La región más corrupta es la isla de Sicilia (13,07% del total de denuncias), seguida de la de Nápoles, Campania (11,46%), y la de Bari, Apulia (9,44%).

En cuarta posición no hay otra región con fuerte implantación de clanes mafiosos, Calabria (8,19%), sino la rica y dinámica región norteña de Milán, la Lombardía (9,39%), donde clanes de la mafia de Calabria, la NDrangheta, están consiguiendo importantes obras públicas relacionadas con la construcción de varias autopistas pero también con la preparación de la Expo de Milán.

En 2008 la Guardia de Finanzas denunció a 3.224 responsables públicos y los Carabinieri (Policía militarizada) a 2.137. Gracias a las condenas de los corruptos, se han recuperado 117 millones de euros en 2008; un aumento claro respecto al año anterior (18,8%), pero siempre irrisorio según las estimaciones del Tribunal de Cuentas.

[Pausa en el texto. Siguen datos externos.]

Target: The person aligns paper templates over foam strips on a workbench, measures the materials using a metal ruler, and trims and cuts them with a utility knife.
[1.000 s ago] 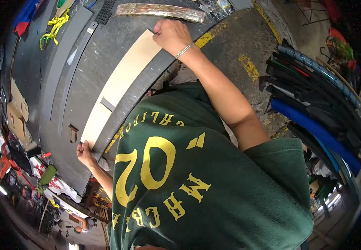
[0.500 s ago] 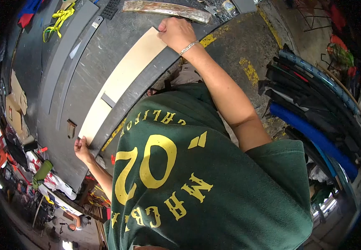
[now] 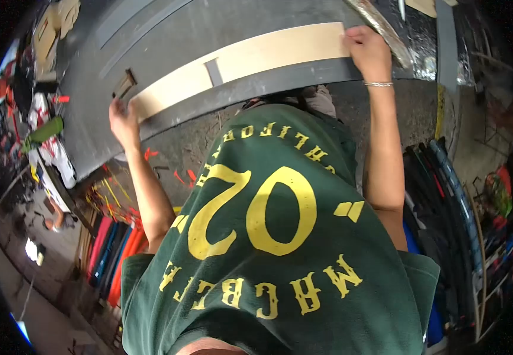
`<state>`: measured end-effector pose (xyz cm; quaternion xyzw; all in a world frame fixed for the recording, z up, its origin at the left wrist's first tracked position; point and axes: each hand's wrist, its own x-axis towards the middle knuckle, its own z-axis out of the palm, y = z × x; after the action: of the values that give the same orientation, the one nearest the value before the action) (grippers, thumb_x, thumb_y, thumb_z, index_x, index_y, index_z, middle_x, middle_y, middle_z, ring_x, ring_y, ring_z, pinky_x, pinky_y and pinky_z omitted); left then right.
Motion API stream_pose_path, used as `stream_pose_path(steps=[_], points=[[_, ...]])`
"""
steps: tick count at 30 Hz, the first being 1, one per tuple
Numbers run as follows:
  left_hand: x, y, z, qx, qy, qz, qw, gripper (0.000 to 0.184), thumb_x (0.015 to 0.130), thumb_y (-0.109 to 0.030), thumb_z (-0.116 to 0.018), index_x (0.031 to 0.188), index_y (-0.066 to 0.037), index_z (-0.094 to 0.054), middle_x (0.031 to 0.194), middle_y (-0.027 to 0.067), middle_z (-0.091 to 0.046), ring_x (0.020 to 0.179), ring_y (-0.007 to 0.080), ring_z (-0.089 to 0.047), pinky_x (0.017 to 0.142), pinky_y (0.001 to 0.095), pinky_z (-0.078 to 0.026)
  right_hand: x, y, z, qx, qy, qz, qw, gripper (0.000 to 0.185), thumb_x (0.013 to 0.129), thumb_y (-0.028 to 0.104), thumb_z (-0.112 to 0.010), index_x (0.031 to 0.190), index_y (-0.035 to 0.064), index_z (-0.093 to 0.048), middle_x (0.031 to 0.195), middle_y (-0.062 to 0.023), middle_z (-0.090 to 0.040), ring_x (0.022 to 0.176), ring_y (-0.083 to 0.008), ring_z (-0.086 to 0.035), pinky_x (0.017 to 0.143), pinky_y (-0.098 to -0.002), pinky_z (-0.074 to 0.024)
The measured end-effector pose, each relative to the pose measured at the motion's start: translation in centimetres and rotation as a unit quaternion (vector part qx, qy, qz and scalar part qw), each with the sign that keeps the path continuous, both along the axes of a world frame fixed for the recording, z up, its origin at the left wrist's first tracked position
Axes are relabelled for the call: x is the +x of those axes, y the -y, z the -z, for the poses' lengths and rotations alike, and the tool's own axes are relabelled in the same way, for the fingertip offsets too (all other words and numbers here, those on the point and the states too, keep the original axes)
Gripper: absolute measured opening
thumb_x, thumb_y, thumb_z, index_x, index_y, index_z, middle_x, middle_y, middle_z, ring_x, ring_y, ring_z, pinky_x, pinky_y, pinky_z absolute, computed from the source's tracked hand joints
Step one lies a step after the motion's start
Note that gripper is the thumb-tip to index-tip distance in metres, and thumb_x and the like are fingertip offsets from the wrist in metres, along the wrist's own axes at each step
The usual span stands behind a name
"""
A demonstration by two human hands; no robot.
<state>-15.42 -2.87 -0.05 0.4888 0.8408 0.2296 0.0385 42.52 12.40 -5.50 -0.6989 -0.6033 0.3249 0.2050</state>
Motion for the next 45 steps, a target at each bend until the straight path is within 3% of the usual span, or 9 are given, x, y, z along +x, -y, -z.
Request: stream_pose_path(steps=[3,4,8,12,25,34,37,40,45], points=[[7.4,-2.4,-2.3,-0.009,0.044,0.175,0.984,0.033,0.093,-0.027,-0.075,0.121,-0.01,-0.074,0.129,0.0154,-0.07,0.122,0.0353,-0.065,0.106,0.0428,-0.049,0.7,-0.6,0.9,-0.031,-0.027,-0.002,0.999,0.033,0.088,0.029,-0.079,0.106,0.0024,-0.075,0.096,-0.0105,-0.079,0.087,-0.0193,-0.075,0.081,-0.0321,-0.0557],[8.5,-2.6,-1.3,-0.009,0.046,0.262,0.964,0.031,0.093,-0.026,-0.076,0.119,-0.01,-0.074,0.133,0.0152,-0.068,0.127,0.0359,-0.062,0.109,0.0443,-0.048,1.1,-0.7,1.4,-0.026,-0.043,-0.008,0.999,0.033,0.089,0.027,-0.08,0.106,0.0002,-0.074,0.092,-0.0072,-0.077,0.078,-0.0148,-0.071,0.072,-0.0294,-0.0543],[11.1,-3.3,0.1,-0.024,0.015,0.39,0.92,0.054,0.078,-0.036,-0.088,0.127,-0.017,-0.074,0.145,0.0069,-0.062,0.139,0.0349,-0.052,0.114,0.0487,-0.045,0.6,-0.8,0.2,-0.077,-0.086,0.012,0.993,0.031,0.09,0.025,-0.081,0.107,0.0,-0.072,0.085,-0.0004,-0.071,0.067,-0.0059,-0.059,0.058,-0.0233,-0.0464],[10.2,-4.0,1.1,-0.027,0.008,0.42,0.907,0.056,0.074,-0.041,-0.089,0.123,-0.017,-0.075,0.145,0.0042,-0.062,0.137,0.0321,-0.053,0.112,0.0479,-0.046,0.5,-1.1,-0.5,-0.094,-0.088,0.016,0.992,0.031,0.089,0.025,-0.083,0.106,0.0008,-0.072,0.084,0.0009,-0.071,0.067,-0.0056,-0.059,0.058,-0.0226,-0.0464],[9.7,-4.6,1.9,-0.023,0.044,0.422,0.905,0.05,0.079,-0.048,-0.083,0.121,-0.021,-0.076,0.139,0.0035,-0.063,0.132,0.0303,-0.054,0.113,0.0483,-0.042,0.7,-1.1,-0.7,-0.101,-0.066,0.011,0.993,0.031,0.091,0.029,-0.083,0.108,0.0046,-0.072,0.084,0.0048,-0.069,0.069,-0.0023,-0.057,0.062,-0.0187,-0.0453],[12.2,-5.2,3.1,-0.029,0.07,0.283,0.956,0.032,0.089,-0.032,-0.079,0.115,-0.015,-0.072,0.124,0.0046,-0.071,0.123,0.0297,-0.059,0.102,0.0533,-0.044,1.1,-1.2,-0.3,-0.104,-0.073,0.01,0.992,0.033,0.09,0.029,-0.083,0.109,0.0045,-0.072,0.085,0.0049,-0.069,0.069,-0.0022,-0.057,0.061,-0.0183,-0.045],[12.3,-5.5,3.3,-0.015,0.066,0.269,0.961,0.034,0.089,-0.032,-0.08,0.118,-0.015,-0.071,0.118,0.0033,-0.073,0.114,0.0289,-0.064,0.099,0.0513,-0.043,1.0,-1.1,-0.5,-0.105,-0.062,0.011,0.992,0.033,0.09,0.029,-0.083,0.109,0.005,-0.072,0.085,0.0052,-0.069,0.069,-0.0021,-0.057,0.062,-0.0185,-0.0451],[12.0,-5.8,3.3,-0.015,0.084,0.269,0.959,0.034,0.09,-0.032,-0.08,0.118,-0.015,-0.072,0.113,0.0023,-0.074,0.105,0.0278,-0.067,0.1,0.0502,-0.042,0.9,-1.2,-0.6,-0.102,-0.061,0.009,0.993,0.033,0.089,0.03,-0.084,0.107,0.0046,-0.072,0.085,0.0035,-0.07,0.069,-0.0039,-0.059,0.06,-0.0204,-0.0471],[11.6,-6.1,3.3,-0.016,0.106,0.286,0.952,0.03,0.092,-0.03,-0.078,0.119,-0.018,-0.074,0.112,0.0002,-0.075,0.106,0.0262,-0.069,0.109,0.0519,-0.039,1.3,-1.2,-0.3,-0.093,-0.065,0.002,0.994,0.032,0.089,0.029,-0.083,0.107,0.0046,-0.072,0.085,0.0028,-0.071,0.069,-0.0047,-0.061,0.059,-0.0212,-0.0481]])
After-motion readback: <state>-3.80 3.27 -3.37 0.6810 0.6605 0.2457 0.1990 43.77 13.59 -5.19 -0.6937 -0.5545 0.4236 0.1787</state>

El problema, según Pasqualucci, es actuar siempre a toro pasado, cuando serviría "una acción decidida contra este fenómeno tan vasto".

El peso de los insolidarios

El italiano que paga sus impuestos no sólo está a merced de los funcionarios y políticos que se meten en el bolsillo dinero público, sino que, además, debe soportar el agravio de la evasión fiscal de los más insolidarios. Cada año los evasores dejan de aportar 100.000 millones de euros al bien público. "Un verdadero tesoro que resolvería no pocos problemas", se lamenta Pasquallucci.

Mañana mismo, el ministro de Economía, Giulio Tremonti, tiene previsto presentar en el Consejo de Ministros el enésimo plan contra la evasión fiscal, que consistirá en dotar al Estado de personal especializado para combatir esta plaga.

Ya hace años que asociaciones como Transparencia Internacional señalan el grado de corrupción pública en Italia, pero la denuncia del fiscal es un grito que llega de dentro del sistema: el Tribunal depende del Gobierno, aunque hace tiempo que reclama estar asociado al Parlamento. El último informe de Transparencia Internacional sitúa a Italia por detrás de países como Bután, Bahrein o Malasia, y sólo superada por Grecia, Polonia, Lituania y Croacia en la UE.